While there are many dividend focused ETFs, standard equity funds with a yield between 4-6% are few and far between. One of the best of these appears to be the SPDR® Portfolio S&P 500® High Dividend ETF (NYSEARCA:SPYD) with a forward yield of 4.07%. However, as this article will highlight, its composition is too basic to set it apart and there are better funds in this space.
Introducing SPYD
SPYD is a passively managed fund launched in 2015. As per the fund page,
The S&P 500 High Dividend Index is designed to measure the performance of the top 80 high dividend-yielding companies within the S&P 500® Index, based on dividend yield.
Clearly, the selection process isn’t very complex. According to the prospectus, the only real filter is a company must have “unadjusted market capitalizations of at least $14.5 billion and float-adjusted market capitalizations of at least $7.25 billion at the time of inclusion.” The fund then selects the 80 remaining stocks with the highest dividends and equally weights them. The portfolio is rebalanced semi-annually, in January and July.
As might be expected, the fund holds a lot of REIT stocks, utilities and financials.
This differs greatly from one of SPYD’s peers, the Invesco High Yield Equity Dividend Achievers™ ETF (PEY) which excludes REITs.
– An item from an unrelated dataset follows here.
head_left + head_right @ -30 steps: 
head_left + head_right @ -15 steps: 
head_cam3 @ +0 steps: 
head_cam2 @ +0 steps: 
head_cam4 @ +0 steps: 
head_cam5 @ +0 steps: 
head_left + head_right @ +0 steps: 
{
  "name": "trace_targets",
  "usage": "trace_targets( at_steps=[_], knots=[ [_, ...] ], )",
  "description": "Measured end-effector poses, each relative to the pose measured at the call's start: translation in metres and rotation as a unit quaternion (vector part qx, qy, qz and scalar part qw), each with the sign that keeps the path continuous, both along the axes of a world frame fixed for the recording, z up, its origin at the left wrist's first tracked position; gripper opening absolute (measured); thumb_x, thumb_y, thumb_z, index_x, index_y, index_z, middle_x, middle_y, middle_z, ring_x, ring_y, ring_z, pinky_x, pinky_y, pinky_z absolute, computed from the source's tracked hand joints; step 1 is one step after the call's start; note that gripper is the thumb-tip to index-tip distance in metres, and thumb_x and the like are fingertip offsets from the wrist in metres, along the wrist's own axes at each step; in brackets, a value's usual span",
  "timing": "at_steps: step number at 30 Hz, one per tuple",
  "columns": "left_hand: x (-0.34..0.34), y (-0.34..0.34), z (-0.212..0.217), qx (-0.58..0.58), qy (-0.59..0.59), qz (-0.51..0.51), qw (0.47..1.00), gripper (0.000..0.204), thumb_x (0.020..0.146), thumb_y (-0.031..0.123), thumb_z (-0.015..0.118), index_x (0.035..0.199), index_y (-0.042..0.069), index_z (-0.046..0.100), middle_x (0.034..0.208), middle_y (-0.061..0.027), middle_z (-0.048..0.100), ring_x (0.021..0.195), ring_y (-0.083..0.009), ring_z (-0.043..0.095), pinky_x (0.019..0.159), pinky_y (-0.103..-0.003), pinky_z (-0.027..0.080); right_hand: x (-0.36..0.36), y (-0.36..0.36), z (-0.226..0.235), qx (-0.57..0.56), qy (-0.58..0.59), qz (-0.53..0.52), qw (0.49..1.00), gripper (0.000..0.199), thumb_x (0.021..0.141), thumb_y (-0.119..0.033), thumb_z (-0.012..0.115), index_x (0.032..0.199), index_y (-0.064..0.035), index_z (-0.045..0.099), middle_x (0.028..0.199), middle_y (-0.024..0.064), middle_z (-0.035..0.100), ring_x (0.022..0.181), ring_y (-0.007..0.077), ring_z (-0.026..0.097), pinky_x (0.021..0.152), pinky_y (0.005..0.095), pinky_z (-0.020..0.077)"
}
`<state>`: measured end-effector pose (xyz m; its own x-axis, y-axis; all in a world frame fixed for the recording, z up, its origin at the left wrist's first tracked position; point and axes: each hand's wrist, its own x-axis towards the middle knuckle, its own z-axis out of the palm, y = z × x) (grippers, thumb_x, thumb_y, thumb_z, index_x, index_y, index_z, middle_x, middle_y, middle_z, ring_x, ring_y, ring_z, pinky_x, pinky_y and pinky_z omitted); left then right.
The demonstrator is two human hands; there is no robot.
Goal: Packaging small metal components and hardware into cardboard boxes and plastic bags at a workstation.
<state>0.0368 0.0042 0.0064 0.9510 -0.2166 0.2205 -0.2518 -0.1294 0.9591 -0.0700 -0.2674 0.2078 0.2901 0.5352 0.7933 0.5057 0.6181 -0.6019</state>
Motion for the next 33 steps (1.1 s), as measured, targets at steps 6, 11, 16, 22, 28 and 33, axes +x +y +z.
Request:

If you want to avoid this sector, or have enough REIT exposure as it is, perhaps PEY is a better option and I wrote about it recently here.
One of the off-putting facets of the selection and weighting process is there is no scan for quality. Beaten-down stocks such as Walgreens Boots Alliance (WBA) have high dividends due to price declines and are therefore included equally.
There are several ways around this. For example, PEY filters for quality by only including stocks which have “experienced an increase annual regular dividend payments for at least the last ten consecutive calendar or fiscal years.” This simple rule eliminates some of the poorly performing stocks.
At the other end of the spectrum, SPYD’s lowest yielding stocks such as Kellanova (K), with a FWD yield of just 2.83%, may have performed well this year, but weigh on the fund’s overall yield. Indeed, there are only 44 stocks in the S&P500 (SPY) with a yield of over 4% and SPYD holds 80 stocks. In other words, the fund is forced to buy and equally weight stocks with yields below 4%. Holding less stocks would be a way to boost the dividend yield, although this would obviously be at the expense of diversification.
SPYD Dividend and Peers
SPYD has a FWD dividend yield of 4.07% and a 30 Day SEC Yield of 4.25%. This is attractive when coupled with a very low expense ratio of 0.07%. As mentioned in the intro, SPYD has few peers and a scan of US-focused equity dividend funds with a dividend yield of 4-6% and expense ratio of less than 0.5% produces just two results.
If the net is widened by allowing in larger expense ratios, there are more results.
However, we can overlook QDPL as it uses a complex strategy involving derivatives. This leaves only the lower-yielding DEW and higher yielding PEY as additions.
PEY has already been mentioned and is a good fund for income as it has a high yield of over 5% and pays out monthly. However, SPYD offers much better total returns, which is especially evident recently.
I know which fund I would have rather owned over the last year. On a longer timeframe, the outperformance narrows but is still superior.
That all said, neither SPYD or PEY can compare to the returns offered by the First Trust Morningstar Dividend Leaders Index Fund ETF (FDL).
FDL outperforms on most timeframes and the last year is the only period SPYD leads. Long-term, the returns really add up.
FDL has no holdings in REITs, and is relatively concentrated with 55% of the portfolio in the top 10 stocks. This concentration leads to better returns, and FDL still offers a similar dividend yield to SPYD. Indeed, the statistics since 2016 show FDL wins on most metrics.
More reward for less risk makes FDL a more desirable fund.
Conclusions
SPYD is part of a small group of ETFs focused on equity dividends and providing yields of over 4%. Unfortunately, its simple selection process and equal weighting system doesn’t produce anything particularly attractive. PEY is better for income, while FDL offers better total returns. SPYD may be the better option if you particularly want exposure to REITs as neither PEY or FDL have any exposure to that sector.